◆ TRY IT
In the entries below, every line that contains "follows" must be located and copied.

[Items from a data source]
§
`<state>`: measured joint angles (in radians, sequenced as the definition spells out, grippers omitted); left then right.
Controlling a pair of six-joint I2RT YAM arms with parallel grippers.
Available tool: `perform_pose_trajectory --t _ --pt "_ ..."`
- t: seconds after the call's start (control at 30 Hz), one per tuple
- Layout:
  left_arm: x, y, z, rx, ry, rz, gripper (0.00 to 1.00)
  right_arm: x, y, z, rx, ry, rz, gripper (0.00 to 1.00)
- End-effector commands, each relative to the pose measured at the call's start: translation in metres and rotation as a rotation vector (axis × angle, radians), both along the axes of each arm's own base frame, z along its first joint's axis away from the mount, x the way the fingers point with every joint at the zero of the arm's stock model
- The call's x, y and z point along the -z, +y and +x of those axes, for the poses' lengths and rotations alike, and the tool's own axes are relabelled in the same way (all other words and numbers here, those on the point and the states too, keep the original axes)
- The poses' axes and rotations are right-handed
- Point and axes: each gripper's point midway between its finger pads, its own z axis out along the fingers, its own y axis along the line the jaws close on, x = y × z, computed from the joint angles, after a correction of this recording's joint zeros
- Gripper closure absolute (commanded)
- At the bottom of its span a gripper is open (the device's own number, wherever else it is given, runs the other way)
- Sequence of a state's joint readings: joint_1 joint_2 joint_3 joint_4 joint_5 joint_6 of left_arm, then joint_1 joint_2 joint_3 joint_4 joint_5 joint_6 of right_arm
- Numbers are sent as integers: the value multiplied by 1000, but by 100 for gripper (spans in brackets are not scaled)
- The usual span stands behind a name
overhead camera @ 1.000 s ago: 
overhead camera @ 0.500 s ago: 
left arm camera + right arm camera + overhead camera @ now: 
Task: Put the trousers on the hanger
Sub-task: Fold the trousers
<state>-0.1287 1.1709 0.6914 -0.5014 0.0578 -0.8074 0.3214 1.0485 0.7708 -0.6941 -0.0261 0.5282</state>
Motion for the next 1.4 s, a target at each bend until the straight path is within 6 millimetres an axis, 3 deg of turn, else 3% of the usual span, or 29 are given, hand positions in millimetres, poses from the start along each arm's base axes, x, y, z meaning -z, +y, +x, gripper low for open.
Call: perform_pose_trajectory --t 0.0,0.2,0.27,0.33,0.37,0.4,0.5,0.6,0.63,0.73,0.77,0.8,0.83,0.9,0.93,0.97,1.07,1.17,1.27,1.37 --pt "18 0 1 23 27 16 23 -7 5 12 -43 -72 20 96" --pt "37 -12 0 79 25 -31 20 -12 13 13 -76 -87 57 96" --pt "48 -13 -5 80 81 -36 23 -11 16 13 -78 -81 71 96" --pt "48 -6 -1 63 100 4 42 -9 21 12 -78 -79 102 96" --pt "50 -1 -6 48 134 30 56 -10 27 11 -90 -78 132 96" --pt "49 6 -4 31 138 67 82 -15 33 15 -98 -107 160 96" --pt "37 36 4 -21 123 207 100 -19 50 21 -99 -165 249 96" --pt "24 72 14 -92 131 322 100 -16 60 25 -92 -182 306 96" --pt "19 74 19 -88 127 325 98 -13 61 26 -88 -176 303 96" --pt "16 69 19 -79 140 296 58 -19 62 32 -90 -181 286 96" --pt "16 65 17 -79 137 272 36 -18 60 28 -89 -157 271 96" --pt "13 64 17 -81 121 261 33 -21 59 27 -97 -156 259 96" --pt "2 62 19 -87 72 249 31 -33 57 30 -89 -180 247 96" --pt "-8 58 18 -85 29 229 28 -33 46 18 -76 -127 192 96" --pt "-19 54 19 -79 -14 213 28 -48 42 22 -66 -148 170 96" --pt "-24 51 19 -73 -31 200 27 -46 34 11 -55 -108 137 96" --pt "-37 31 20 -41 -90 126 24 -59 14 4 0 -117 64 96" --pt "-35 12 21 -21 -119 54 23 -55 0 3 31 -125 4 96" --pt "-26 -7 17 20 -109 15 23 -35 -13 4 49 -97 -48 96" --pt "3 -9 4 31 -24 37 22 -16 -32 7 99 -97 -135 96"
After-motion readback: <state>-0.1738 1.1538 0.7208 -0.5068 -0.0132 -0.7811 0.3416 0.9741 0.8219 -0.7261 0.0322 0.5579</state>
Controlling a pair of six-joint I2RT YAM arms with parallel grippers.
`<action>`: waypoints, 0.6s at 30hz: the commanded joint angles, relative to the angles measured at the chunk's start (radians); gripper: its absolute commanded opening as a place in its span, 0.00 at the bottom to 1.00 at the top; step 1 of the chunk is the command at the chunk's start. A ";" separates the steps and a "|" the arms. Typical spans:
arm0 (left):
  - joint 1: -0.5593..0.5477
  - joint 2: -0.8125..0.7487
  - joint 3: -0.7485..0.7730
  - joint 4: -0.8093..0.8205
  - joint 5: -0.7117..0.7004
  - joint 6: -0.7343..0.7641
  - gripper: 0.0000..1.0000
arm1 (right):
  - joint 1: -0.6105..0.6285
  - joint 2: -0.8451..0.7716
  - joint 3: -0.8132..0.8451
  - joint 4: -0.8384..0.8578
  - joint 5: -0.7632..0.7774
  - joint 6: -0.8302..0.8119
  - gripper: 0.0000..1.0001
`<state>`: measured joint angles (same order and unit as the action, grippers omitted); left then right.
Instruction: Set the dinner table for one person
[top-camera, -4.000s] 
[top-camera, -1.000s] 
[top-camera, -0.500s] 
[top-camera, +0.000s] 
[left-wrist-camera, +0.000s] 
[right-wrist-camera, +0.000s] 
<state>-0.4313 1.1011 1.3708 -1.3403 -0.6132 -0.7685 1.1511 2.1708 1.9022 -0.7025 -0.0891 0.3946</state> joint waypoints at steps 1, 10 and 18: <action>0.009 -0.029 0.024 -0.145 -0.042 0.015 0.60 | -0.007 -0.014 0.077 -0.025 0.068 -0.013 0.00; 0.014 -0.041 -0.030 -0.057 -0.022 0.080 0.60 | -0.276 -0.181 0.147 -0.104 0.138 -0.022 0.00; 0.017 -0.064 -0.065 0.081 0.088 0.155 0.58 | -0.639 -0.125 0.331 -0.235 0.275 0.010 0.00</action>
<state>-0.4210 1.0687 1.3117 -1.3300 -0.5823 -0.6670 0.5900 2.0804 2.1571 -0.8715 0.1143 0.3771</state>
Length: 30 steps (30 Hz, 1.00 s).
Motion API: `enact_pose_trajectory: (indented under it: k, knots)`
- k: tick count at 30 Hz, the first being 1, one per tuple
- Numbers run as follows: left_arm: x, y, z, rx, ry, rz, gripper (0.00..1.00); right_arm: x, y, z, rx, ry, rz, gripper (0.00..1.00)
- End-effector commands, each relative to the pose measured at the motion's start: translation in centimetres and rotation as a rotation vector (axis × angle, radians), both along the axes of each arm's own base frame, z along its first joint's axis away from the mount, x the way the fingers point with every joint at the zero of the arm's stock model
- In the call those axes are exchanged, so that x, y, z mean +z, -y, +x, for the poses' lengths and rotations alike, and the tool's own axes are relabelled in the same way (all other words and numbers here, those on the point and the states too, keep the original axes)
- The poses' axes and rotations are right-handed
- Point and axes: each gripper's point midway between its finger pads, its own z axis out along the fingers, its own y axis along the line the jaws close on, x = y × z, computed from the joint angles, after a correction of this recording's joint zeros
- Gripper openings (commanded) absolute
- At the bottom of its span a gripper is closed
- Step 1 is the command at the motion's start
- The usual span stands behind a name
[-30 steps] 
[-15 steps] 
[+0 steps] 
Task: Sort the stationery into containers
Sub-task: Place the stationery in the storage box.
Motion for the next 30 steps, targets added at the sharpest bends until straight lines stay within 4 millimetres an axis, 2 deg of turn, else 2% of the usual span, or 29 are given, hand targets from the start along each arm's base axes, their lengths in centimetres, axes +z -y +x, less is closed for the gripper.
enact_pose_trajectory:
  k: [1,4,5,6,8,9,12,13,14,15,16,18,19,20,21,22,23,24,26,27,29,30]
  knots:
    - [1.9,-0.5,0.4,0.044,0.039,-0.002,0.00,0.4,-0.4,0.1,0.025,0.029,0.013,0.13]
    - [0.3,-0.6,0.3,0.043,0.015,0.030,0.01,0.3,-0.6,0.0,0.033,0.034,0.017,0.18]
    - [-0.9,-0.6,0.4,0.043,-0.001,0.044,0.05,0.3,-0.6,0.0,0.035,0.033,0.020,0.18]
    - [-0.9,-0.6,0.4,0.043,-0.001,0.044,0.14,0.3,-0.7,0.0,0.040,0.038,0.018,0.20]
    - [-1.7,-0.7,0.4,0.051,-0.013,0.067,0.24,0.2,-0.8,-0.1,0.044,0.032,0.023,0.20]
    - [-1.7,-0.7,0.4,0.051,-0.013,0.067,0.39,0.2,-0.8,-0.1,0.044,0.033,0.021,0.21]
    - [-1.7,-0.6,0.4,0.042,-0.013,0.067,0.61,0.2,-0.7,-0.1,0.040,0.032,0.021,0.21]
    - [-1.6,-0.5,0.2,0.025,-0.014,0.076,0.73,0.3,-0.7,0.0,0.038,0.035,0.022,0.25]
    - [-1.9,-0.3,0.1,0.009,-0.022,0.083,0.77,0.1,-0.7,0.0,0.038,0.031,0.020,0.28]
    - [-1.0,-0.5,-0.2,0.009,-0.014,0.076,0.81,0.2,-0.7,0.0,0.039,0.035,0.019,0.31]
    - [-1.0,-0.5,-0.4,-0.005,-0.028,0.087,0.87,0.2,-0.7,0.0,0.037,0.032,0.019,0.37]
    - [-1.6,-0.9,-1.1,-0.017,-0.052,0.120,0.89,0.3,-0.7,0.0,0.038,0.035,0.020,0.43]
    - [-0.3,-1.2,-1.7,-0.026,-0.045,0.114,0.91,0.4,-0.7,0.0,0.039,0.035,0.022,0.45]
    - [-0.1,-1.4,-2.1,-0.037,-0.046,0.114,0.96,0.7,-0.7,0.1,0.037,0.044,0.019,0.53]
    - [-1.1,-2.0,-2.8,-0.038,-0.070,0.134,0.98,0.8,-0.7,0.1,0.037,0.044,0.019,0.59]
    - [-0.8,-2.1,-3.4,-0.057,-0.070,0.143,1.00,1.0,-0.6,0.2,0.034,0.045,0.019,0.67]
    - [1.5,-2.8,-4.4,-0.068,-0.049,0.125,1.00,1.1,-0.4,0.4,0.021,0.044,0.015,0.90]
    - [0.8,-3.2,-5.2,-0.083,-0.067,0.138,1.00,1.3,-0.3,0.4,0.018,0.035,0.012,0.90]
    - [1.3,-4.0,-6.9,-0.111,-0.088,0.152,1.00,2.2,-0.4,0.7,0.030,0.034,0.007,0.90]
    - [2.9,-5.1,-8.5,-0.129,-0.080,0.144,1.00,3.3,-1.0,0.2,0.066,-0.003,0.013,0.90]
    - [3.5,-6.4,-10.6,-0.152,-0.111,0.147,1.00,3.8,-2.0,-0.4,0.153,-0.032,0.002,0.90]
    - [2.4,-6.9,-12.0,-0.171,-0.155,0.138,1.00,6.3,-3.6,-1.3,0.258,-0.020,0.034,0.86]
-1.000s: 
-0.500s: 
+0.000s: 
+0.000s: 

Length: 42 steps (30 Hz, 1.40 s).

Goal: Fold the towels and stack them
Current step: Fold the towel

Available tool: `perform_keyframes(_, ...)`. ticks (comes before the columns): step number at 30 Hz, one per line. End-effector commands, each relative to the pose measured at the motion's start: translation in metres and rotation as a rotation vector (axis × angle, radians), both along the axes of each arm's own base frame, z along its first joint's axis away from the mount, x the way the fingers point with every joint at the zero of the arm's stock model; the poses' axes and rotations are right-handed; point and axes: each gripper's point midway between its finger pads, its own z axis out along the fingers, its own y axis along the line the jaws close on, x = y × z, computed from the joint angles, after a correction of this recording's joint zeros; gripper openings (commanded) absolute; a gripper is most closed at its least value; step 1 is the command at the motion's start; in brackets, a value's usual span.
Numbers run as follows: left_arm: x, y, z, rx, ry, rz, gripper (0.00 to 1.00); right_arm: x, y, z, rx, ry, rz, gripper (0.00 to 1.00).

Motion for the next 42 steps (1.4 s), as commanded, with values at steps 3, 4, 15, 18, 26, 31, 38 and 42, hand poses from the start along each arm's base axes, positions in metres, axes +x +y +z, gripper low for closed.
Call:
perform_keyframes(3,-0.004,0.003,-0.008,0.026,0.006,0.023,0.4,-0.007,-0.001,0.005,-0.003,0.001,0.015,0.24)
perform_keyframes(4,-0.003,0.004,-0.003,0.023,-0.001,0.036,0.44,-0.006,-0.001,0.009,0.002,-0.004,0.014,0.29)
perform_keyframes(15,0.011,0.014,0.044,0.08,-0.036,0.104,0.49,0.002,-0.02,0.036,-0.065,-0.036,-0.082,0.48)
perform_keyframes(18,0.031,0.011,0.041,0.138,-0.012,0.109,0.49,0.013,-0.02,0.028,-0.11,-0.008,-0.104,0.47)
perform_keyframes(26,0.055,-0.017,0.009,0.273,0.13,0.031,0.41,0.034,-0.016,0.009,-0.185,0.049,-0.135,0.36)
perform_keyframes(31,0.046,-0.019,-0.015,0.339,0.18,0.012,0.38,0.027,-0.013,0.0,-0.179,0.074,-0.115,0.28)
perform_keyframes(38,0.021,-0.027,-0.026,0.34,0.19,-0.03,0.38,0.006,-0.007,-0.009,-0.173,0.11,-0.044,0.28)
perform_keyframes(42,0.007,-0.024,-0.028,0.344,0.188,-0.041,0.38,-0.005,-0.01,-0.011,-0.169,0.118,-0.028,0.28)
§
◆ PROBLEM SOLUTION
- Numbers run as follows: left_arm: x, y, z, rx, ry, rz, gripper (0.00..1.00); right_arm: x, y, z, rx, ry, rz, gripper (0.00..1.00)
Numbers run as follows: left_arm: x, y, z, rx, ry, rz, gripper (0.00 to 1.00); right_arm: x, y, z, rx, ry, rz, gripper (0.00 to 1.00).

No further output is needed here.